Jongerenorganisatie Forum voor Democratie (JFVD; Forum for Democracy Youth Organisation) is a political youth organisation in the Netherlands that acts as the youth wing of the Forum for Democracy party.

==Organization==
JFVD is aimed at people between the ages of 14 and 31. It has a national board with five members and a regional hub for each Dutch province controlled by one member of the national board with at least two coordinators working with them. These hubs organise events such as summer camps for members, debates, and lectures. The membership was claimed to stand at around 4498 in 2021. The JFVD was originally founded and chaired by Freek Jansen. He was subsequently succeeded by Iem al Biyati. The youth wing publishes a magazine called De Dissident.

==Controversies==
In April 2021, the JFVD was investigated by the mother party after Dutch magazine HP/De Tijd published instances of members sharing messages in WhatsApp groups that were deemed to have extremist and racist content (including praise of Anders Breivik and Brenton Tarrant). In response, then FVD Senator and vice-chairman Lennart van der Linden described the messages as "disgusting" but added "we do not want to be a thought police for things that people do in private" and that one of the people involved was not a member of the party. The FVD subsequently discharged three members as a result of the incident.

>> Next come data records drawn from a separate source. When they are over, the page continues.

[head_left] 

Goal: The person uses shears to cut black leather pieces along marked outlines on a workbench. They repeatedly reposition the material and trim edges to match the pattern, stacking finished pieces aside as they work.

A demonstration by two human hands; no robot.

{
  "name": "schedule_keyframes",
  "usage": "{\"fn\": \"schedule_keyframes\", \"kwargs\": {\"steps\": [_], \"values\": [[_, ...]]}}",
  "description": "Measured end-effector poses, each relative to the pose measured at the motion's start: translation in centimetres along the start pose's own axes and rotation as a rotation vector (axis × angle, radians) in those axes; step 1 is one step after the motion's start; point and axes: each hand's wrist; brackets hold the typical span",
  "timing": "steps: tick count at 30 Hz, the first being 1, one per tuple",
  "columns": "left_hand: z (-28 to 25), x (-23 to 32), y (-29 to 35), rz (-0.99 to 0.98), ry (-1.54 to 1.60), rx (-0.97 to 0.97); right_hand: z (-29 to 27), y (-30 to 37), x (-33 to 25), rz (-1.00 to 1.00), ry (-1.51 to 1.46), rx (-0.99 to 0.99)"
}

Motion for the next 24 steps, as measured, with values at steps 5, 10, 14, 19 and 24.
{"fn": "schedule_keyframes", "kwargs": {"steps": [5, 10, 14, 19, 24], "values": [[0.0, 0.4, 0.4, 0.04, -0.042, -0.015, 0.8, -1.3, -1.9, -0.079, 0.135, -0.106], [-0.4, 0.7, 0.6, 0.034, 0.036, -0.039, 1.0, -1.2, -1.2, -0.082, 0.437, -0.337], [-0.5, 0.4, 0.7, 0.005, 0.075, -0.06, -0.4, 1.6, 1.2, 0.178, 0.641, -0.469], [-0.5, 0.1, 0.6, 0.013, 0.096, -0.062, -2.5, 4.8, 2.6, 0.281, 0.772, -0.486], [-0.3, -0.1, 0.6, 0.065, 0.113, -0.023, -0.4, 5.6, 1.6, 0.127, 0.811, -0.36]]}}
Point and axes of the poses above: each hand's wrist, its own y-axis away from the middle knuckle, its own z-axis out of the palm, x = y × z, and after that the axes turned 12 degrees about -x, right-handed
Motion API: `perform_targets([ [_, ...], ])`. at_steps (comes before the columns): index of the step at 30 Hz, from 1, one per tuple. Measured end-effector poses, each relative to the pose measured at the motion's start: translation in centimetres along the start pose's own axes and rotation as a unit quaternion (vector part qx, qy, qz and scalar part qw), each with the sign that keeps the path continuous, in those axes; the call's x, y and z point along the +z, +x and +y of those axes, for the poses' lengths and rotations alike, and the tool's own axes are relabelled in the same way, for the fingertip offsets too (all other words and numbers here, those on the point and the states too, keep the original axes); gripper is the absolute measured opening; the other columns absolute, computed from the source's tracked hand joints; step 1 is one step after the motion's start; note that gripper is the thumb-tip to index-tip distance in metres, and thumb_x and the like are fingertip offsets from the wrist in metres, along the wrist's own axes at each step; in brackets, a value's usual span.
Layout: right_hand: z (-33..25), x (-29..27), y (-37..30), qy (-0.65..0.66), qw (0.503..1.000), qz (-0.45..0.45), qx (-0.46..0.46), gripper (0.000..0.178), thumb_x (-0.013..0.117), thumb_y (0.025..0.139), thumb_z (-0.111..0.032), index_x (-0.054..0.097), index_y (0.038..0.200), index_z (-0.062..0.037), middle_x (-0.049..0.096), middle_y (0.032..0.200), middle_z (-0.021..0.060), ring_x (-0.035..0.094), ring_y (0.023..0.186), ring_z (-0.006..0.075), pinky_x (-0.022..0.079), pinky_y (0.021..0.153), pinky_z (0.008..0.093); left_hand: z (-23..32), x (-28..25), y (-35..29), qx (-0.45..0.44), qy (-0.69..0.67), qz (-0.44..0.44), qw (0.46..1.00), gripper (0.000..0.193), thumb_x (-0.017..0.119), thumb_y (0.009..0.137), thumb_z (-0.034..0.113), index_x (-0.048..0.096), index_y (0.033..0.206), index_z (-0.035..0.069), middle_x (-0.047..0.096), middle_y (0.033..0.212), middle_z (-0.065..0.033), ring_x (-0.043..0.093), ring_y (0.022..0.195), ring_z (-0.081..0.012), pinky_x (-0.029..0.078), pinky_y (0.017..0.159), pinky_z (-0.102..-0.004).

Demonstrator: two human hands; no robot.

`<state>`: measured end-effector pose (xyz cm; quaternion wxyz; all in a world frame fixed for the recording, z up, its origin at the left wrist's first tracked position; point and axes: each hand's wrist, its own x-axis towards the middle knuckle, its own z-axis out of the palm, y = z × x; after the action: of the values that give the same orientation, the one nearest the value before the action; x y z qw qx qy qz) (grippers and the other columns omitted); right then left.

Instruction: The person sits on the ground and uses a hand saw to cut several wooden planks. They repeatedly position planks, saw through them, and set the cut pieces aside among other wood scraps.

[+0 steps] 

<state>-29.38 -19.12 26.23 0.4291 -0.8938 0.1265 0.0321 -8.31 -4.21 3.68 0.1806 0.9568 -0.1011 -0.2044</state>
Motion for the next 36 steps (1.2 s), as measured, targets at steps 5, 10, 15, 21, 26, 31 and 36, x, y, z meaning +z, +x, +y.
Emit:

In November 2021, Het Parool revealed more instances of remarks deemed racist, homophobic and antisemitic made by members and alleged that the JFVD chair and parliamentary candidate Freek Jansen had appointed individuals who had made controversial statements into coordinating positions of the youth wing. Jansen responded to the allegations by saying that the youth wing had no place for "racist and antisemitic ideas". However, the controversies led to calls from some FVD politicians for the youth wing to be disbanded and were cited as a reason by some FVD MEPs and Senators for quitting the party over what they felt was a slow and inadequate response to the incidents.